Um momento de pura ternura

Wanderlino Arruda

O dia, eu me lembro bem, era sábado, um sábado de muito sol sem exagero. A hora era mais ou menos naquele tempinho em que a gente começa a ter vontade de tomar café, depois de uma pausa do almoço, quando já não se lembra mais do gosto gostoso de alguma coisa de que se tenha gostado. Digamos, assim, pelas duas e meia para as três horas, porque não é preciso ficar olhando para relógio a todo instante, ainda mais num sábado ou num domingo, que não é dia do patrão. O que é importante é que é hora de alegria, hora agradável quando me vejo muito mais em paz com a vida, sem nada para me preocupar, compromisso nenhum, hora de ver e ouvir o real e até o imaginário.

Do local também me lembro, porque uma rua alegre, bem larga, compridona de alongar a vista, um pequeno declive de modo a não deixar água parada, um bonito reflexo da luz que forma um fio de espelho a demarcar silhuetas de árvores e plantações, de casas e casebres. O nome da rua? Eu sei o nome da rua, mas não desejo citá-lo porque rua com nome fica muito pessoal, às vezes é bom não identificar o lugar dos nossos sonhos. O bairro não faço segredo, é o bairro Jardim Palmeiras, lá bem atrás do Batalhão, ao lado do Delfino Magalhães, ruas cheias de gente, de poucas esquinas, porque quarteirões bem grandes.

Eu estava sentado dentro do carro, no banco do motorista, rádio ligado em música suave, num momento de sorte, distraído, enquanto esperava por um amigo que entrara em casa vizinha. Dedilhava o volante acompanhando a música? Acredito que sim, porque existem momentos em que a gente faz de tudo, vê tudo, e acaba não vendo nada, como se num estado de êxtase ou em gratificante distração, tudo vago e sem compromisso. Na verdade, sem fixar muito a objetiva no foco da atenção, eu via tudo naquele sentido maior da própria universidade. Via a vida e os viventes, via o mundo e as coisas do mundo, via as cores e os coloridos que as coisas permitem ver. Bons momentos aqueles de felicidade!

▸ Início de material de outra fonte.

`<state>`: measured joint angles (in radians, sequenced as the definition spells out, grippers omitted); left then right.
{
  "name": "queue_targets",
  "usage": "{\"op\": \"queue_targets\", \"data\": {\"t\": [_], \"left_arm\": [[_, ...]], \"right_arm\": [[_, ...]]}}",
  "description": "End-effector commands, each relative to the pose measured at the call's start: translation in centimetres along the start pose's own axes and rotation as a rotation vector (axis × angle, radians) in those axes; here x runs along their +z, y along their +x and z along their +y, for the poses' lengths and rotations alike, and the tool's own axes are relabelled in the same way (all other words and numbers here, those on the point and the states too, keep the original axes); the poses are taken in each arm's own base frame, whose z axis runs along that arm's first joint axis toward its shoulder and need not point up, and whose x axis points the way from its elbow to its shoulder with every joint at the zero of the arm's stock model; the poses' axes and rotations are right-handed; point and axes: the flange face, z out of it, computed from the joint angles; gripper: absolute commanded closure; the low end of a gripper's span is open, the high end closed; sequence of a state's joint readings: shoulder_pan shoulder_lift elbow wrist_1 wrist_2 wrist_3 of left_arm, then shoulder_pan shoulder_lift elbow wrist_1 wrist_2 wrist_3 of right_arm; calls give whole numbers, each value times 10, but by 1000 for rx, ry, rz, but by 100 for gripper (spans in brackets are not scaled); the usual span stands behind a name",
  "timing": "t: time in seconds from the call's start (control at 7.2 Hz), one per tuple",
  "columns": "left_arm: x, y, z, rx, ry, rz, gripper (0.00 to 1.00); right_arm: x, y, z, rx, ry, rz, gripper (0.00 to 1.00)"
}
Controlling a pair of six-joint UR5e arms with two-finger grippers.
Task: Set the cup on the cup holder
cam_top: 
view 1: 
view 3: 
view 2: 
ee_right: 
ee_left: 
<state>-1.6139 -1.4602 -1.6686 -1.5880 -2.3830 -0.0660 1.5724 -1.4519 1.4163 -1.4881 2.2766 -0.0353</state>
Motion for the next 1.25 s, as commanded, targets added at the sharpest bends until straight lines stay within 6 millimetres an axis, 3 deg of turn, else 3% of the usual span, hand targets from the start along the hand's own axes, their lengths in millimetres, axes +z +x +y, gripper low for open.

E vendo tudo, eu vi um monte de tijolos, pertinho de um monte de brita e mais perto ainda de um montinho de areia. Do fundo do quintal, sério e compenetrado, sai um homem, senhor com aparência de cinqüenta anos, ningúem sabe pai ou avô. É tempo de trabalho e o serviço é carregar de fora para dentro o material de construção, que ele faz com movimento firme da pá, do chão para dentro de um carrinho de ferro. Completava a carga, nem olha para os lados e segue, pesadão. Duas ou três vezes, a mesma coisa, e parece encarar tudo como trabalho normal, uma espécie de complemento do que fez durante toda a semana, sem nada de novidade.

Agora, porém, tudo é diferente; quando na volta do carro vazio, dois garotinhos pegam carona, de pernas encolhidas e mão para cima em atitude de aplauso, sorridentes, falantes, de costas para a roda, para que pudessem olhar e agradecer ao condutor. Repetidas muitas vezes a cena, alegria graduada, felicidade bem à mostra, o velho fica cada vez mais em participação com a vida, serviço passa a ser encantamento, hora de trabalho transforma-se em momento de lazer. Nada mais lindo do que uma atitude de amor, um gesto de ternura, o entrelaçar de simpatias, uma ligação de puro afeto. Fico para do e o mundo desaparece do meu campo de visão nada mais existe além das três personagens e do pequeno grande cenário de carinho e amizade. A vida alcança, aí, a mais expressiva forma de sentimento e valor. Viver é maravilhoso!